The questions and teasings went on until I stood up and left for the restroom to avoid them seeing my tears.

It was a source of constant worry to me that no man seemed to be interested in me, the last time any guy asked me out (not counting motor cycle riders and the occasional annoying bus conductors) was over three years ago. For some reason I still don’t understand, they just stopped coming. I wouldn’t stoop so low to ask any man out (not that there was even any that I thought was worth the shame) but I tried a lot of things, I changed my whole wardrobe and started wearing very short dresses and even wore tight fitting suits to work but it still didn’t work, I even joined the choir in my church and attended every singles program organized by my church or any other church but not one brother glanced at me twice.
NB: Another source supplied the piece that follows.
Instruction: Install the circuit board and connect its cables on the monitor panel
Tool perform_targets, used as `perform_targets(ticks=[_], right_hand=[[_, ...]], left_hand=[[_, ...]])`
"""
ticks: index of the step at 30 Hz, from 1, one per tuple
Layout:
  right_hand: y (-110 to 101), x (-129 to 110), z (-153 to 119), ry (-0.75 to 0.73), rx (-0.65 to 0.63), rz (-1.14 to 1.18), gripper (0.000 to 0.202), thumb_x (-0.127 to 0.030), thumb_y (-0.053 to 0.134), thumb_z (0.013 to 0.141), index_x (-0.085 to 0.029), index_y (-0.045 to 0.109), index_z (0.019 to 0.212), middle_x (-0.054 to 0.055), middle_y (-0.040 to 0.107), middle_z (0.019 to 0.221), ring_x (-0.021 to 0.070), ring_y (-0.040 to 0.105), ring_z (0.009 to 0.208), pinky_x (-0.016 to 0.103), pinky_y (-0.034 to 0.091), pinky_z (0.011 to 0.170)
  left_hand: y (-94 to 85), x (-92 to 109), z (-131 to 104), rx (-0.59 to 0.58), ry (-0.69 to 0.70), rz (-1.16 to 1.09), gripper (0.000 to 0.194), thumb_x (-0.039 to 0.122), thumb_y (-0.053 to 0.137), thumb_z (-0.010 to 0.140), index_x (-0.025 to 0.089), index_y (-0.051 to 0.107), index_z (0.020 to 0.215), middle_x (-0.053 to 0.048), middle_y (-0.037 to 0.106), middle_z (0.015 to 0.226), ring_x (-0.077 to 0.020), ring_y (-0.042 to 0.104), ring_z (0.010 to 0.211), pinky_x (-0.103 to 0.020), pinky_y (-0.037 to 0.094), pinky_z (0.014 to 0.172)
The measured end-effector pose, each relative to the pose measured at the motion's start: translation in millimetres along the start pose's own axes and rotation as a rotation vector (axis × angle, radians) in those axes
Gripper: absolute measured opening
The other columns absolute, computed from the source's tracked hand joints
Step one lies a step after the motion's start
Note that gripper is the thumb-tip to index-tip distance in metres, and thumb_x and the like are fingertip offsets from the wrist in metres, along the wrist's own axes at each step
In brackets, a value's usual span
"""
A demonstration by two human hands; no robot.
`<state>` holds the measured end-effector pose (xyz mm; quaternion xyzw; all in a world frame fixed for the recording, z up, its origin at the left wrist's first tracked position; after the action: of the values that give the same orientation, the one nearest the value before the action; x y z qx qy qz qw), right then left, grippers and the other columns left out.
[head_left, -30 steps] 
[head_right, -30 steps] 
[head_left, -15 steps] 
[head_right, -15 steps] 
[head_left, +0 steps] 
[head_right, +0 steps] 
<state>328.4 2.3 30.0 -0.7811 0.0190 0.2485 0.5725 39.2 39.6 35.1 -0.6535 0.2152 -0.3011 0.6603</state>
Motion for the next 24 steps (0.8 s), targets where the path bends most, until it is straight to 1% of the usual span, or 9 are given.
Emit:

I believe I am a beautiful girl, 6.1 feet tall, fair complexioned, blessed with a pretty face and a well developed bosom, men should be falling over themselves to have me but somehow there hadn’t been any since I broke up with Hussein, the one that vowed that I will live to regret dumping him, sometimes I wonder if his curse was the reason for my being without a man.

 

So, this valentine, I was ready to do all it takes to avoid shame. I carefully planned my strategy and set my plans in motion as early as November 2012. I searched for pictures of black guys on Google and chose a really handsome one that I was sure wasn’t a celebrity and used it as my display picture on Blackberry. I used the picture at least once in a week and I always made sure there was a smiley that depicted love or kisses in my display message and would use words such as le boo, me loff, bobo etc. Gradually the questions changed to “who is this guy of yours?” “Where does he stay?” “Where does he work?….. I never answered any of the questions, I just replied with a caustic “stay tuned”.

 

I started planning the gifts that I would send to myself on Monday 11th February 2013. My budget for this project was =N= 100,000, I wanted to be the center of all attention, my sanity depended on it. I made sure the calls were made when I was alone in my flat, I couldn’t risk anyone hearing I was making orders for myself. I paid for all purchases with my GTBank Naira MasterCard and gave the delivery address as my office.

 

So today, the 16 inches forest cake came in first at exactly 8.10 am. It was beautiful and I let out my carefully practiced “Awwww, my baby is so sweet” It had an inscription that said “My Darling Folayimika”. The cake was so beautiful and I beamed in smiles as my colleagues trooped to my desk to have a look. I smirked satisfied at the surprised look on their faces, if only you knew there is more to come, I thought.

 

The Valentine hamper came next, a big basket that had cost me =N=25,000. That was the one they all went gaga over; they arranged the gifts around my work station and took endless pictures. I was giddy with excitement, this was a good valentine and there was still even more gifts to come. By 11.00 am when the bouquet of fresh red roses came, there was a shriek of excitement in the entire office. “Wow!” they exclaimed, I looked out for jealous looks from my female colleagues and I caught quite a few. The bouquet was huge and filled my entire arms. I grinned from ear to ear excited by the attention I was receiving. At exactly one o clock, the big box of Swedish chocolates came in, everyone wanted me to open the box and cut the cake and so I left it for them, I even allowed my two greatest teasers to be in charge of the sharing.

 

I believe fervently that the =N=85,000 I spent in arranging all the gifts was worth it, you could say it was a waste of good money but I think the attention I received and the sadness I avoided today was worth the money spent. I was still smiling even as my office assistant packed my gifts into the boot of my car. I know the sadness will come later tonight when I am all alone and I see the display pictures of my friends going out on dinner dates with their husbands and boyfriends. The tears will come then but for now I am enjoying the happiness I feel. Perhaps I won’t have to do this next year. I can only hope.